Cervical Cancer Clinical Trial
Official title:
The Mechanism of Vaginal Flora and Its Metabolites in the Pathogenesis of Cervical Cancer
The disorder of vaginal microflora and its metabolites is considered to be a facilitating factor to human papillomavirus-mediated cervical cancer. However, the mechanism is still unclear. This study intends to carry out a cross-sectional study and a cohort study. The cross-sectional study intends to recruit 300 premenopausal non-pregnant women, dividing them into five groups, with 60 in each group: HPV negative [Ctrl HPV (-)], HPV positive [Ctrl HPV (+)], low-grade squamous Intraepithelial lesion (LSIL), high-grade squamous intraepithelial lesion (HSIL) and newly diagnosed invasive cervical cancer (ICC).
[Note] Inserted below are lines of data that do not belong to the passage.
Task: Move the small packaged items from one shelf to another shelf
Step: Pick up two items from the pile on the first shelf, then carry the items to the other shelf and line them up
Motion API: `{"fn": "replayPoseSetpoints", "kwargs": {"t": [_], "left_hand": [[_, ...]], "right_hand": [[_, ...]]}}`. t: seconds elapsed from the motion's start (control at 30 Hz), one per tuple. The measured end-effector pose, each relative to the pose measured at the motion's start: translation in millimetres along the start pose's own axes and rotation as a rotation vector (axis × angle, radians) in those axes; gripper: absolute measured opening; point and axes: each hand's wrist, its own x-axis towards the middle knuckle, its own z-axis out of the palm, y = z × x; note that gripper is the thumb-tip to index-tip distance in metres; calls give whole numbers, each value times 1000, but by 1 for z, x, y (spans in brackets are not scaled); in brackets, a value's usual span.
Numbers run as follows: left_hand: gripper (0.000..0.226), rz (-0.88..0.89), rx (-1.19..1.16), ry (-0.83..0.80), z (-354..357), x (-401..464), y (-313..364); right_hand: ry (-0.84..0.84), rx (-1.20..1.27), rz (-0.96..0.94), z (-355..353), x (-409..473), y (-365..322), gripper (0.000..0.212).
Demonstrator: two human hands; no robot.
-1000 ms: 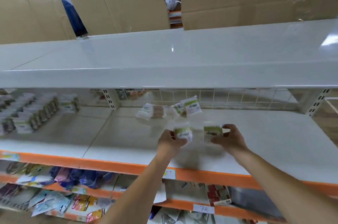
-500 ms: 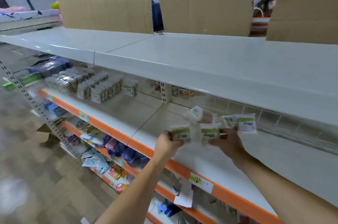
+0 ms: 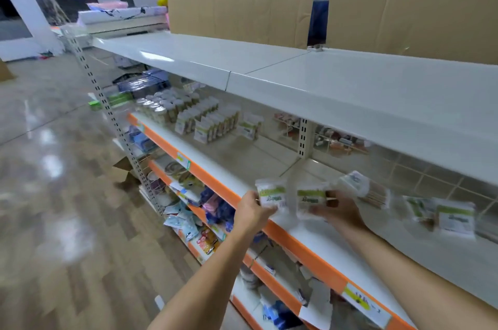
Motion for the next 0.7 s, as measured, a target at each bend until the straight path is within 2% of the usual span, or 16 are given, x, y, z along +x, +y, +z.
{"fn": "replayPoseSetpoints", "kwargs": {"t": [0.4,0.7], "left_hand": [[32,55,152,7,-98,71,-31],[30,86,151,-36,-127,124,-45]], "right_hand": [[83,56,22,104,43,-33,39],[93,112,39,152,75,-48,40]]}}
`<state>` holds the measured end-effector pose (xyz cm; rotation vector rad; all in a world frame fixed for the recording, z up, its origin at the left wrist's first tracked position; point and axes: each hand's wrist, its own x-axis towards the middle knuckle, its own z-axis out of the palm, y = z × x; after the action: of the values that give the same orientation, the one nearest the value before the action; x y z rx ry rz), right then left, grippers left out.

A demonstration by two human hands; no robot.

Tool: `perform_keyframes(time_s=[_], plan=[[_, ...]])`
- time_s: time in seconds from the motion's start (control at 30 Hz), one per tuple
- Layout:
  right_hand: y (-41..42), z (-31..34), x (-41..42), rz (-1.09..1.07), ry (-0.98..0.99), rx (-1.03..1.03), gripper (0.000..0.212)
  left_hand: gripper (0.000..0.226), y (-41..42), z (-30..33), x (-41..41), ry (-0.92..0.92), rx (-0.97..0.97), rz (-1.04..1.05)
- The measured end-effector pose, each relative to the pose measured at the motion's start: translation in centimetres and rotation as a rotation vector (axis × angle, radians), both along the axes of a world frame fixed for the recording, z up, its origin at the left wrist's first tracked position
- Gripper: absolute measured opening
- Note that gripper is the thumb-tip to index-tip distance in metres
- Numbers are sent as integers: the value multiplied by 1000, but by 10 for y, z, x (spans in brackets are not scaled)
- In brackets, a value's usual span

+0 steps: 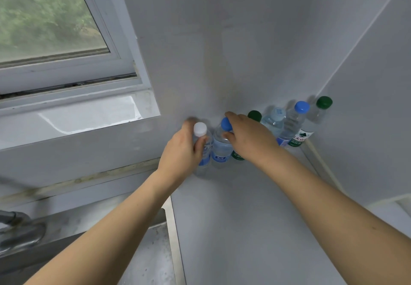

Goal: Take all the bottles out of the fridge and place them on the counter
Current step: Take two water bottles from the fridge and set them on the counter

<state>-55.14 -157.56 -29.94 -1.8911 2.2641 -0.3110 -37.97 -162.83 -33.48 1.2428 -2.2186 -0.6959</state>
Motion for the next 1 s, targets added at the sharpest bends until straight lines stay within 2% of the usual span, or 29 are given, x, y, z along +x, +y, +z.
perform_keyframes(time_s=[0.07,0.17,0.27,0.47,0.67,1.0], plan=[[9,0,3,-24,-38,-23,56,29,-1,0,1,-16,9,-14],[30,3,5,-77,-124,-58,62,39,-1,5,1,-48,29,-36],[60,11,-1,-140,-142,-82,58,51,7,19,1,-27,-8,-53],[143,40,-22,-268,-121,-152,50,52,46,61,-18,-116,-243,-175],[256,77,-39,-444,-62,-202,57,53,133,103,-72,-131,-351,-422],[456,105,-58,-792,-23,-238,59,58,297,128,-156,-154,-400,-772]])
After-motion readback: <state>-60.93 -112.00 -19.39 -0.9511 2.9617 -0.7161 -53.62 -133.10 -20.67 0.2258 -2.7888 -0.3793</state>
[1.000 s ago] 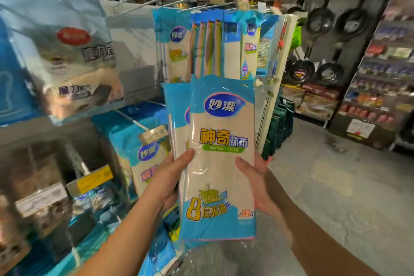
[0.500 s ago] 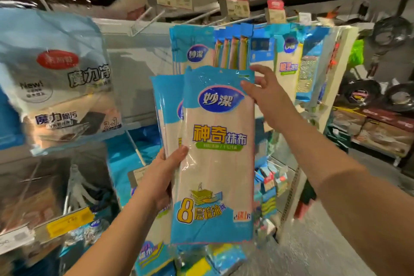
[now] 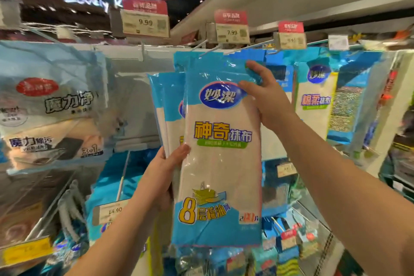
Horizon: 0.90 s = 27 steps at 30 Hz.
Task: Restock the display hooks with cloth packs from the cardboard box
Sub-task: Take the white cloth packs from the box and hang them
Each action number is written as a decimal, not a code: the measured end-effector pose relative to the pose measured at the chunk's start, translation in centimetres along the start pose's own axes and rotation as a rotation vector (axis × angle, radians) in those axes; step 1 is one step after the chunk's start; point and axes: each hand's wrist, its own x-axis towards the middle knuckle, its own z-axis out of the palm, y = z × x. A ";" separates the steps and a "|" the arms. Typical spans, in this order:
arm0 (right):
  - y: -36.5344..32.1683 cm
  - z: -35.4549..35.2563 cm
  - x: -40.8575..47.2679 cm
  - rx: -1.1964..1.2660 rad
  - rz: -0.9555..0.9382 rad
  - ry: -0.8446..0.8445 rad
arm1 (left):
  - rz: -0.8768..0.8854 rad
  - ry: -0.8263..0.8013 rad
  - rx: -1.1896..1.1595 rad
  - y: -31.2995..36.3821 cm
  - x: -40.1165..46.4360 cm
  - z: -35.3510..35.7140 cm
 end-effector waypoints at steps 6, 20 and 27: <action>-1.3 -0.3 3.6 -0.053 -0.015 -0.046 | 0.052 0.066 -0.028 1.5 1.9 3.0; -1.8 0.0 7.6 0.050 0.106 -0.057 | 0.060 0.058 -0.039 3.7 3.9 4.5; -1.0 0.3 8.4 -0.145 0.144 -0.088 | -0.020 0.103 -0.088 3.0 5.1 3.7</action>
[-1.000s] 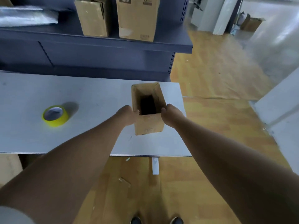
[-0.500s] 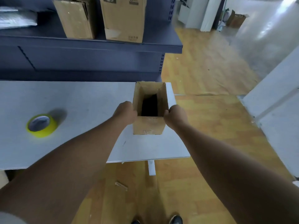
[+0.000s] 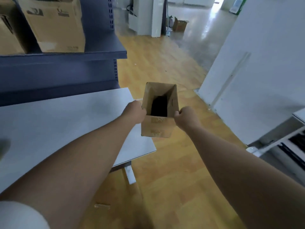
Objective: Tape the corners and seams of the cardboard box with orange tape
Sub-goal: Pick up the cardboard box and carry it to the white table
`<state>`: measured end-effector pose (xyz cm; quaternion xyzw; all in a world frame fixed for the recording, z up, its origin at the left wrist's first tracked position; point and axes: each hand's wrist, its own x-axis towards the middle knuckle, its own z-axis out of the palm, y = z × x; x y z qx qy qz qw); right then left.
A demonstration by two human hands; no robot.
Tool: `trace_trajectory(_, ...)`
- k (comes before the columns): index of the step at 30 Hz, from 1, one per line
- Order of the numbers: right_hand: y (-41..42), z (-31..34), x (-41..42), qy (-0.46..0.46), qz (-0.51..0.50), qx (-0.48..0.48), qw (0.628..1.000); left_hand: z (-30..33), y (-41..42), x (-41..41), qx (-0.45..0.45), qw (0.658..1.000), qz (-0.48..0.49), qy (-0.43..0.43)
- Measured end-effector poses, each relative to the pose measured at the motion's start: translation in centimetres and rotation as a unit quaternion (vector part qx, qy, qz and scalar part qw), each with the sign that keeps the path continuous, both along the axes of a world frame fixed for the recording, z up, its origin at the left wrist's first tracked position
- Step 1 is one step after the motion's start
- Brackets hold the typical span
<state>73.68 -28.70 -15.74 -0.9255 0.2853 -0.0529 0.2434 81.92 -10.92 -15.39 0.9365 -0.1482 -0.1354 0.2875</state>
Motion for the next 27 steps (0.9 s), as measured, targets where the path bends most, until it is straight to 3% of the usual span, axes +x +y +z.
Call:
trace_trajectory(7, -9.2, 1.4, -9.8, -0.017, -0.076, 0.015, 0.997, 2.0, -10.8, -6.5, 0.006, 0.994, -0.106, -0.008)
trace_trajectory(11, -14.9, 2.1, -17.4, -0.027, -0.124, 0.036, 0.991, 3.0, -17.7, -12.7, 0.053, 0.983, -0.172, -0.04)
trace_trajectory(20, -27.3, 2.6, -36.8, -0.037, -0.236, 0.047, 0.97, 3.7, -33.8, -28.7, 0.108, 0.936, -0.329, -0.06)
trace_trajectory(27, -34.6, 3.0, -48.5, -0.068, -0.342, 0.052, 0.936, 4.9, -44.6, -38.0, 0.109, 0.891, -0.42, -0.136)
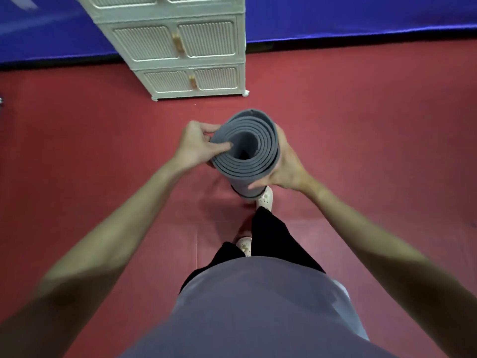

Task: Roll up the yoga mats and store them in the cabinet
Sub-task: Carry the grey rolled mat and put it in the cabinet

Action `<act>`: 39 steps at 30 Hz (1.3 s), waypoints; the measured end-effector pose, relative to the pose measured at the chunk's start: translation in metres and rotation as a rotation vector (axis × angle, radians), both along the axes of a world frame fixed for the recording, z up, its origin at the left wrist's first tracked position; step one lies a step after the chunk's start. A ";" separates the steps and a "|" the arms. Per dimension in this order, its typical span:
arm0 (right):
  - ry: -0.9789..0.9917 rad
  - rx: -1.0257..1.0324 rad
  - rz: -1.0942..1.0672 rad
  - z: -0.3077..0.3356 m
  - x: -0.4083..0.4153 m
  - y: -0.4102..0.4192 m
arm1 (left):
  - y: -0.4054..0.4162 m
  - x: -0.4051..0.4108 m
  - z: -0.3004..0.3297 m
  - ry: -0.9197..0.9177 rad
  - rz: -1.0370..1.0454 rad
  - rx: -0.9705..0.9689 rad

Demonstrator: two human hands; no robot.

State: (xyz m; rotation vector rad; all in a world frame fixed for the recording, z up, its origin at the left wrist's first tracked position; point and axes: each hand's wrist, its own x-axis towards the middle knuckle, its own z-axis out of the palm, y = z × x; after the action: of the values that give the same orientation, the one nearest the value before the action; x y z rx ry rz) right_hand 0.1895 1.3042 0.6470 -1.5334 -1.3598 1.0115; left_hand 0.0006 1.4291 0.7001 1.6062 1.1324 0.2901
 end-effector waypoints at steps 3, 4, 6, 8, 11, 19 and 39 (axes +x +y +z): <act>0.019 0.053 0.137 0.013 0.020 0.053 | 0.039 0.009 0.019 -0.052 0.007 -0.036; 0.021 0.069 0.174 0.017 0.027 0.070 | 0.051 0.013 0.023 -0.063 0.024 -0.034; 0.031 0.083 0.220 0.025 0.039 0.100 | 0.074 0.024 0.029 -0.082 0.070 -0.025; 0.023 0.084 0.221 0.030 0.047 0.127 | 0.096 0.032 0.029 -0.091 0.137 -0.020; -0.034 0.082 0.195 0.039 0.054 0.165 | 0.126 0.040 0.029 -0.112 0.251 0.006; -0.086 0.105 0.180 0.061 0.055 0.279 | 0.227 0.039 0.035 -0.188 0.396 0.005; -0.094 0.152 -0.188 0.084 -0.015 0.507 | 0.524 -0.017 0.062 -0.159 0.107 -0.031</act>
State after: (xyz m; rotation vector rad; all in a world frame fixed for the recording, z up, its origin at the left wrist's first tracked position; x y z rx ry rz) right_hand 0.1748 1.8114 0.7314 -1.5770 -1.2978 0.7124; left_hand -0.0163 1.9530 0.7624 1.4709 1.0968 0.4599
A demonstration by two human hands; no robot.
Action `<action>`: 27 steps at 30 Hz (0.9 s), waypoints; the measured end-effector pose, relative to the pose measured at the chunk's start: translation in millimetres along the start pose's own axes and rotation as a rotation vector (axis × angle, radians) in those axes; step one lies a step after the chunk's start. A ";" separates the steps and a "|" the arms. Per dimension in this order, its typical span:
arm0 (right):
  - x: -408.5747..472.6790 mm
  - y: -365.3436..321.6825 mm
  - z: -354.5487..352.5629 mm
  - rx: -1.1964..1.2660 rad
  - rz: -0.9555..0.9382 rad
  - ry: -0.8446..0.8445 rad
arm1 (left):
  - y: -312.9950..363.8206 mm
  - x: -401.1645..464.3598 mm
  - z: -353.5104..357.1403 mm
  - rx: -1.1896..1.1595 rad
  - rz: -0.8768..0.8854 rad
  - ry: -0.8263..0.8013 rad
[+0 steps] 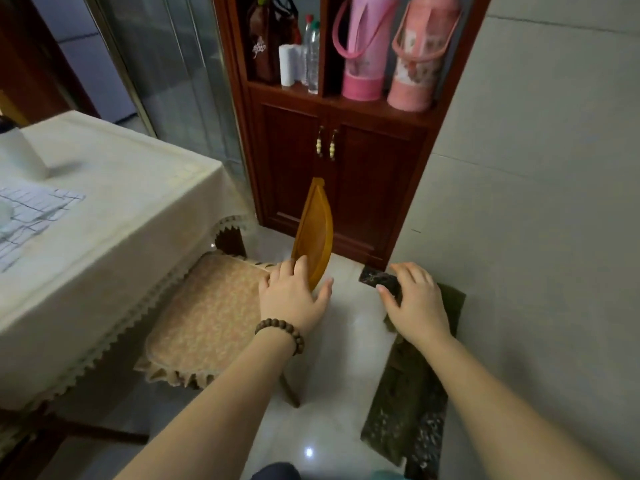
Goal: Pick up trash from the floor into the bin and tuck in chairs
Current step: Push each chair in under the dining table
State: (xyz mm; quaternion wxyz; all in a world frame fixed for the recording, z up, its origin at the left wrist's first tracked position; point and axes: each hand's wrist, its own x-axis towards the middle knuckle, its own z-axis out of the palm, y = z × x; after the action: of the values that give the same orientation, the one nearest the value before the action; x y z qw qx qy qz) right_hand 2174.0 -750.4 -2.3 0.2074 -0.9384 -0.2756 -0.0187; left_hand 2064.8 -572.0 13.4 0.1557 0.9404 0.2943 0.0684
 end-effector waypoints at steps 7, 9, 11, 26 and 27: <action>87.1 17.4 23.5 0.012 -0.034 -0.065 | 8.7 78.1 21.8 0.013 -0.085 -0.023; 118.3 19.3 34.0 0.014 -0.052 -0.074 | 3.5 109.1 28.6 0.007 -0.114 -0.011; 151.3 18.2 46.1 0.016 -0.084 -0.094 | -3.3 140.4 34.3 -0.003 -0.141 0.006; 325.6 -39.3 96.5 -0.004 -0.490 -0.238 | -43.9 255.2 41.8 0.029 -0.377 0.048; 333.6 -43.6 100.0 -0.001 -0.536 -0.253 | -47.4 257.5 42.1 0.026 -0.409 0.050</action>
State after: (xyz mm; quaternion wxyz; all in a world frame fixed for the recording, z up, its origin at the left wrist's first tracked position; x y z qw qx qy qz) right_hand 2425.8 -507.2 -27.3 0.1583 -0.8271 -0.5374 0.0443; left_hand 2259.4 -397.7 -32.5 0.1467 0.8611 0.4837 0.0548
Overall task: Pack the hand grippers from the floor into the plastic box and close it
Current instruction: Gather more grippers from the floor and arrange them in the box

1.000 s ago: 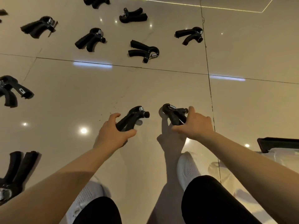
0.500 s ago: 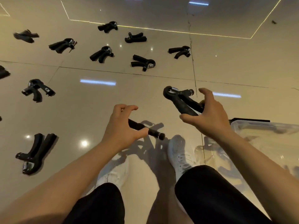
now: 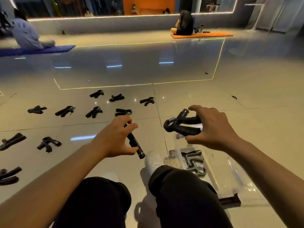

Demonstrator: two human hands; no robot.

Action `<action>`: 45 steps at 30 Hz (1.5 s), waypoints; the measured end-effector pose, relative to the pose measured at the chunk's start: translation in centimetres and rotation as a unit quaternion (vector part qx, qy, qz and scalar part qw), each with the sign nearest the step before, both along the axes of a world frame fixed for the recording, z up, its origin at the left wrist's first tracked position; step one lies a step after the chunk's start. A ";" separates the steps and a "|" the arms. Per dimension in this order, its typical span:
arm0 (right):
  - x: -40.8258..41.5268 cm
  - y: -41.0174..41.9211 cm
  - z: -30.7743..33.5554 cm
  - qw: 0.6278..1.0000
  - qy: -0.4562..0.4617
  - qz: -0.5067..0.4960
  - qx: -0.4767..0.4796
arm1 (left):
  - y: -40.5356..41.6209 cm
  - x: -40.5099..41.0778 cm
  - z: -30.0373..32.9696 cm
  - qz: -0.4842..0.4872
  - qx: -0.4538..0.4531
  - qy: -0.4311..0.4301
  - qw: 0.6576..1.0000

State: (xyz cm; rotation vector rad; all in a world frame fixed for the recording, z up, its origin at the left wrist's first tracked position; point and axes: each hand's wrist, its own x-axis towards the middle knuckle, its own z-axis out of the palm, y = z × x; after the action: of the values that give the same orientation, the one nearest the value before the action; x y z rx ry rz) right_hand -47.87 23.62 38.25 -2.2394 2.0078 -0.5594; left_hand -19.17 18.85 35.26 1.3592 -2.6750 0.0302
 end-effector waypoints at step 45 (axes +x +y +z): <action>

Obtain basic information through the questionnaire, and collect vaginal secretion and blood samples. At the same time, patients who are diagnosed with cervical cancer for the first time will be included in the cohort study. Collect the same kind of information. The follow-up period is set to be 3 years, and samples will be collected every six months. If any condition changes within the 3 years, samples should be collected. If new treatments are taken, samples should be taken before and after treatment. And if the lesion turns negative after treatment within the 3 years, complete the follow-up. Using 16S rRNA gene sequencing, metabolomics, and immunological methods to determine the vaginal microbiota and its metabolites and inflammation condition, select biomarkers related to the onset of cervical cancer. construct a cervical cancer risk model and outcome prediction model, and reveal the mechanism of vaginal flora and its metabolites in the pathogenesis and development of cervical cancer. Therefore provides a new direction for the prevention and treatment of cervical cancer.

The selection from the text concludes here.